Which lines of the data contain the string "things"? Show each of them.

━━ RECORDS TO USE

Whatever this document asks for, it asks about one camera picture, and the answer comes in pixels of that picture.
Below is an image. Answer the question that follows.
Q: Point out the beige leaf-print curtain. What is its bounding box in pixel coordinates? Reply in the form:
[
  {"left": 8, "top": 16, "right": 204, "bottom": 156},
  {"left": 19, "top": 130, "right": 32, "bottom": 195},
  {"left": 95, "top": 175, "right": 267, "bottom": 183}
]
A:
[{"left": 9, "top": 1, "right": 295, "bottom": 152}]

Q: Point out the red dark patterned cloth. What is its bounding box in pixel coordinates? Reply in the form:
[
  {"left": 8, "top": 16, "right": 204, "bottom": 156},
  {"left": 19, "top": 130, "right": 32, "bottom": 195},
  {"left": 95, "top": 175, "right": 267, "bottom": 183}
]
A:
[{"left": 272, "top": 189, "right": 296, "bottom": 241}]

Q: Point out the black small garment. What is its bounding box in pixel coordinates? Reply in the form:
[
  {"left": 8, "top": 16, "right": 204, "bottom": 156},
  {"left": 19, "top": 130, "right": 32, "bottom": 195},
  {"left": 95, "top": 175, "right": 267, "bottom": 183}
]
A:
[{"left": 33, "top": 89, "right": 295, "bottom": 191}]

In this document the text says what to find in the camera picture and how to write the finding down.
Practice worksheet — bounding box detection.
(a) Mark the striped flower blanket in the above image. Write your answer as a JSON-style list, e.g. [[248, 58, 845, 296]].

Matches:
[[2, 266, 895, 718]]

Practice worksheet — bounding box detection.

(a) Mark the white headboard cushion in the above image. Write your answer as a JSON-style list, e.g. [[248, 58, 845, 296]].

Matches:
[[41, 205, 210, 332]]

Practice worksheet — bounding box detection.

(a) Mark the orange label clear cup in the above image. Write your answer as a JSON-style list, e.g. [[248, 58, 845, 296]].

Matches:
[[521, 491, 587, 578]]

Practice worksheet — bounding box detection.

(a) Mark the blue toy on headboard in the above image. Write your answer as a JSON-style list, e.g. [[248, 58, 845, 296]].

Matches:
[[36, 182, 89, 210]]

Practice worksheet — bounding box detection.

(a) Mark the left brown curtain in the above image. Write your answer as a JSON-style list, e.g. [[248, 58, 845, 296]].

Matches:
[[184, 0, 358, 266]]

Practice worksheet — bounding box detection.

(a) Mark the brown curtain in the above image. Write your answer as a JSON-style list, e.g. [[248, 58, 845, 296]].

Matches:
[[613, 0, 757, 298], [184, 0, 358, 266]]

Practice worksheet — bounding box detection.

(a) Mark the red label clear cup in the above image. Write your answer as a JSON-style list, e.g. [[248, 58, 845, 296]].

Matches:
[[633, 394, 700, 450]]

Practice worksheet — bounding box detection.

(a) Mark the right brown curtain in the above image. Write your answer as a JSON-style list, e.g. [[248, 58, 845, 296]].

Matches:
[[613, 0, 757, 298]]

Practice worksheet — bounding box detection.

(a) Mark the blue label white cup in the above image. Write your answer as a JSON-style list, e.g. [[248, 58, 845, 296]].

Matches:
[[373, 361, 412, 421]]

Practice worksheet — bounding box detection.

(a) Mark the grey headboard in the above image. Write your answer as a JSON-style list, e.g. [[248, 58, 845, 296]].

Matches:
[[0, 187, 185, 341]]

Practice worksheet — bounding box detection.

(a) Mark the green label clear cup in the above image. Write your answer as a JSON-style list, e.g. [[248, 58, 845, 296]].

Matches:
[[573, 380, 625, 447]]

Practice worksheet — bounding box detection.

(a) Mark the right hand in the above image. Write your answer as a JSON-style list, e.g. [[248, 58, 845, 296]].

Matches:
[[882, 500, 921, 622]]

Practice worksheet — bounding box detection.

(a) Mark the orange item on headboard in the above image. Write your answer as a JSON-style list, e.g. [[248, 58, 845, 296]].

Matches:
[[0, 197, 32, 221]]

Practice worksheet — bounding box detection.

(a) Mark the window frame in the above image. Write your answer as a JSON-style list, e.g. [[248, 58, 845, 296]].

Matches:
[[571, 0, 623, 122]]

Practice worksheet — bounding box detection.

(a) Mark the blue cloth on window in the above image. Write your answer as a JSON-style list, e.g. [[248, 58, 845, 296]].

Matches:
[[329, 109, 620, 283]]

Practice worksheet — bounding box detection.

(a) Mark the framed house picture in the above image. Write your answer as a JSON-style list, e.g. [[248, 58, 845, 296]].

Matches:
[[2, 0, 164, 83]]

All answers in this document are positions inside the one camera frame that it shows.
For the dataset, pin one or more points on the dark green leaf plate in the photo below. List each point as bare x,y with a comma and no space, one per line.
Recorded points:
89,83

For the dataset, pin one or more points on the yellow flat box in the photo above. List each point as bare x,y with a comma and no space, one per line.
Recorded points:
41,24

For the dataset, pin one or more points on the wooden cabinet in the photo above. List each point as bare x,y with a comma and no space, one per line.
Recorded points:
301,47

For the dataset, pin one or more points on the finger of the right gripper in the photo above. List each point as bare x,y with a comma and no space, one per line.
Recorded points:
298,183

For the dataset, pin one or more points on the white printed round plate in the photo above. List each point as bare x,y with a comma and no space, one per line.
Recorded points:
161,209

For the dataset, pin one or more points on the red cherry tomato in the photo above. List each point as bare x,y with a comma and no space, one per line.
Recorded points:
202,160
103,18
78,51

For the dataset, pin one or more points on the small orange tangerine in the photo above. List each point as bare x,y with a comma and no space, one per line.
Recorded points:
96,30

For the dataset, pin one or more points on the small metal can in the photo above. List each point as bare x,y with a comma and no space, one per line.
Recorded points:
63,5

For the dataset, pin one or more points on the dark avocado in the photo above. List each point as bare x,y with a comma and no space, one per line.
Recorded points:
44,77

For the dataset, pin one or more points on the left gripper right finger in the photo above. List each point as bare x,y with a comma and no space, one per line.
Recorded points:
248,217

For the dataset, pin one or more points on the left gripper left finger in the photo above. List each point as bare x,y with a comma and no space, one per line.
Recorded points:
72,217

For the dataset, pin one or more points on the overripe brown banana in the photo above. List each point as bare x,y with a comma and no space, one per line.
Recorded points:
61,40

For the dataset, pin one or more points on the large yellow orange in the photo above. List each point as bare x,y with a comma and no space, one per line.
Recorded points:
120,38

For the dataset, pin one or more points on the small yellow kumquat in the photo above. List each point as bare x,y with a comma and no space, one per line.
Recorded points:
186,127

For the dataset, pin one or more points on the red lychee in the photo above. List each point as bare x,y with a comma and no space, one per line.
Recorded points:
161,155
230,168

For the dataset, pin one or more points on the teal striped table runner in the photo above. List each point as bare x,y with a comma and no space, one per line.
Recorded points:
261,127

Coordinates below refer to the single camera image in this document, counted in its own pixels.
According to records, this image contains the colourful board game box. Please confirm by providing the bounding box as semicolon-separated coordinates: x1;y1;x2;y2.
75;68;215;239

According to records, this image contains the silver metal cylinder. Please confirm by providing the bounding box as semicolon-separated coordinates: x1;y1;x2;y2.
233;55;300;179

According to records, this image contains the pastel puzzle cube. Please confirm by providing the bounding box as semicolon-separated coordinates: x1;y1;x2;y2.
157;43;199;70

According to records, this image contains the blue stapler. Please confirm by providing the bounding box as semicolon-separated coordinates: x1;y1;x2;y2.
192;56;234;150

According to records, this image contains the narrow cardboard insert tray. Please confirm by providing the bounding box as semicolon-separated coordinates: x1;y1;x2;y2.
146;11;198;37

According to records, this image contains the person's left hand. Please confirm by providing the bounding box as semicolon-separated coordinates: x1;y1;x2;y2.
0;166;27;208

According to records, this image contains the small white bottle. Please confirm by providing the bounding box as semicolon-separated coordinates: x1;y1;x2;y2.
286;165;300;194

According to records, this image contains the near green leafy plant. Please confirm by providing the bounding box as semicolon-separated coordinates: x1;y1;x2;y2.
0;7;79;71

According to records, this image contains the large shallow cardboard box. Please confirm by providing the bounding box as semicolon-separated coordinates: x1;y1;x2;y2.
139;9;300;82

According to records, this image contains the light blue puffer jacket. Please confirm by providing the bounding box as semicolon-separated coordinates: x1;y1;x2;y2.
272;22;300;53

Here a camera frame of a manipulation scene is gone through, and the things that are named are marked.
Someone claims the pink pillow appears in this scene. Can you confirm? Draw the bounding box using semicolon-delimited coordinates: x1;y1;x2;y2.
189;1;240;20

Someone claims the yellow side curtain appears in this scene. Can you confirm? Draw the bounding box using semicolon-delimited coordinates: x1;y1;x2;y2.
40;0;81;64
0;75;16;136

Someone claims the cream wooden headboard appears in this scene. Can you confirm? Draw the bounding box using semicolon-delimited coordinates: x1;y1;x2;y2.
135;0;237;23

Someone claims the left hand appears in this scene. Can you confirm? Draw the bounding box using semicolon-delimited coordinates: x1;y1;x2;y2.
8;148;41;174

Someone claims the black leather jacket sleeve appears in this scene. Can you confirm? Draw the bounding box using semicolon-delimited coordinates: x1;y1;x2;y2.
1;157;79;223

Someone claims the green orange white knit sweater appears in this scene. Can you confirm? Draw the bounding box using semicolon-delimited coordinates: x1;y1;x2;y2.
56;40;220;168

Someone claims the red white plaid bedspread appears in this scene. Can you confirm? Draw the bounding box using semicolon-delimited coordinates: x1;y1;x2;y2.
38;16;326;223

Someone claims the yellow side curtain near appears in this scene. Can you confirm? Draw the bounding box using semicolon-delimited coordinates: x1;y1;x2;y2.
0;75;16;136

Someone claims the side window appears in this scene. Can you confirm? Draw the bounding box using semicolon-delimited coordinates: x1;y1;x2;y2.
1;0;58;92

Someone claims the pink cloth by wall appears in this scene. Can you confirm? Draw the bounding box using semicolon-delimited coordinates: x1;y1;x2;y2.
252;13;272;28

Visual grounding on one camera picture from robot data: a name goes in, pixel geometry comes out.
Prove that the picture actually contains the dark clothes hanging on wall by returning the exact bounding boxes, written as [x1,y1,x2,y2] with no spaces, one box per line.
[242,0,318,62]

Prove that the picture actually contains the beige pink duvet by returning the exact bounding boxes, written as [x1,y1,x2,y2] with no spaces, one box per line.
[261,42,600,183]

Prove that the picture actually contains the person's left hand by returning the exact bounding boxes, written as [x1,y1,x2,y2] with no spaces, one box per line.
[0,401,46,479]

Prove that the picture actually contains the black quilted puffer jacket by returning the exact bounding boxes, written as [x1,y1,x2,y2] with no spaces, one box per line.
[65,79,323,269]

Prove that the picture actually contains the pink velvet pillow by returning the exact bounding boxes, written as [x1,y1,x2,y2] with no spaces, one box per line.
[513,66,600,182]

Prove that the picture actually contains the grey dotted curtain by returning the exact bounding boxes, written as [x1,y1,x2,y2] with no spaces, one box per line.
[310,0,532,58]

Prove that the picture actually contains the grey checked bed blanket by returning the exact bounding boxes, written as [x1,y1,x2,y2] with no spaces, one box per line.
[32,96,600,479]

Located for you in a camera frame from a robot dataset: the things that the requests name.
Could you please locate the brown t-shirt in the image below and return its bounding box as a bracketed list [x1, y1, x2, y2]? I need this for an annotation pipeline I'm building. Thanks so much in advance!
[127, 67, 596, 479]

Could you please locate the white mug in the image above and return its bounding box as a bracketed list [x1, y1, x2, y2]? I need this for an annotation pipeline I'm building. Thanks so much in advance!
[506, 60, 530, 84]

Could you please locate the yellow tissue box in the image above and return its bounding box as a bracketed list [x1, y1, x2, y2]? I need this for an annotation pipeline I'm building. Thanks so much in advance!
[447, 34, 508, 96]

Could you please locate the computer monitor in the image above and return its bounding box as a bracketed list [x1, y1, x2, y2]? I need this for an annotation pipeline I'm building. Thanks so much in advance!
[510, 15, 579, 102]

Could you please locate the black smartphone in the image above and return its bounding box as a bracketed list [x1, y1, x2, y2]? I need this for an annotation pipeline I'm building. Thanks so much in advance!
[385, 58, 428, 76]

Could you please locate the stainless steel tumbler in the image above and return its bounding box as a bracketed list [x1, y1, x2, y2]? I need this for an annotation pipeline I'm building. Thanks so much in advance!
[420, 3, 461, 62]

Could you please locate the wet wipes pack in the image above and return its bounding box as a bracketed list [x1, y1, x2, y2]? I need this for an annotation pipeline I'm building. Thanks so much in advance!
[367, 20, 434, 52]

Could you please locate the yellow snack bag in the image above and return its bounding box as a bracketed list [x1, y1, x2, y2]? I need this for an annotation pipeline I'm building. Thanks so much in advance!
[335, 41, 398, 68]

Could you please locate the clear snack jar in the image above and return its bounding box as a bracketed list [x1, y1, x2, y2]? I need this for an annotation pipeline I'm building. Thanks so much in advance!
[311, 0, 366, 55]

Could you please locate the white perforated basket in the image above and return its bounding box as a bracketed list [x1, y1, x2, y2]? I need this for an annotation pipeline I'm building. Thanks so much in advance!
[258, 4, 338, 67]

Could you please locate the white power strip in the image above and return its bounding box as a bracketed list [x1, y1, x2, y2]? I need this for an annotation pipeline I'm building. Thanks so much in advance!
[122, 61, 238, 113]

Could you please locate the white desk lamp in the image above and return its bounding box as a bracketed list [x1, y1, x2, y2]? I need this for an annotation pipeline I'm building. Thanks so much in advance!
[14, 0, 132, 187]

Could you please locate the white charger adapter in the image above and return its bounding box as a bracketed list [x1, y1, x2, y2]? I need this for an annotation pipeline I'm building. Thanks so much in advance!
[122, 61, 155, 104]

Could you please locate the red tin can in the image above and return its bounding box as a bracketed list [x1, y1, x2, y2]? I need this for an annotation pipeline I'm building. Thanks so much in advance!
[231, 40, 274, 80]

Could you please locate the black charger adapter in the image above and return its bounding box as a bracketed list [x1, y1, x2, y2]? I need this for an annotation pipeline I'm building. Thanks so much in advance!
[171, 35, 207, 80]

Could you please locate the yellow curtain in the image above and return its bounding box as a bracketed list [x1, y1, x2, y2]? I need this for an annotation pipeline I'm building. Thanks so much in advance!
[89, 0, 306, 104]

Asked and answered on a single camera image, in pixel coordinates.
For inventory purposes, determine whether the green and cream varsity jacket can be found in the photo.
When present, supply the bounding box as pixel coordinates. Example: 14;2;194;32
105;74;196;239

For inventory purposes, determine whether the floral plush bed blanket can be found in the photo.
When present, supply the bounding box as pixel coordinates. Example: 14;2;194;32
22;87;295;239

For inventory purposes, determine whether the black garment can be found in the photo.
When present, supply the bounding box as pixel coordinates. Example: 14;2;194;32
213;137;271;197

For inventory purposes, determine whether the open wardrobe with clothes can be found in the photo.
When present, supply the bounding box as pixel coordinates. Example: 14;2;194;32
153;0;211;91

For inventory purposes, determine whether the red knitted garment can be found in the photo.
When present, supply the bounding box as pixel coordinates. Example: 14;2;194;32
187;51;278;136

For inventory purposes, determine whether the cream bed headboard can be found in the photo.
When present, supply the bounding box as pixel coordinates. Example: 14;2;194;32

━━━━

** TASK RESPONSE **
Here a camera frame of a manipulation scene is gone through, and the things that are named are marked.
Located for you in a camera frame from a robot dataset: the things that the requests name.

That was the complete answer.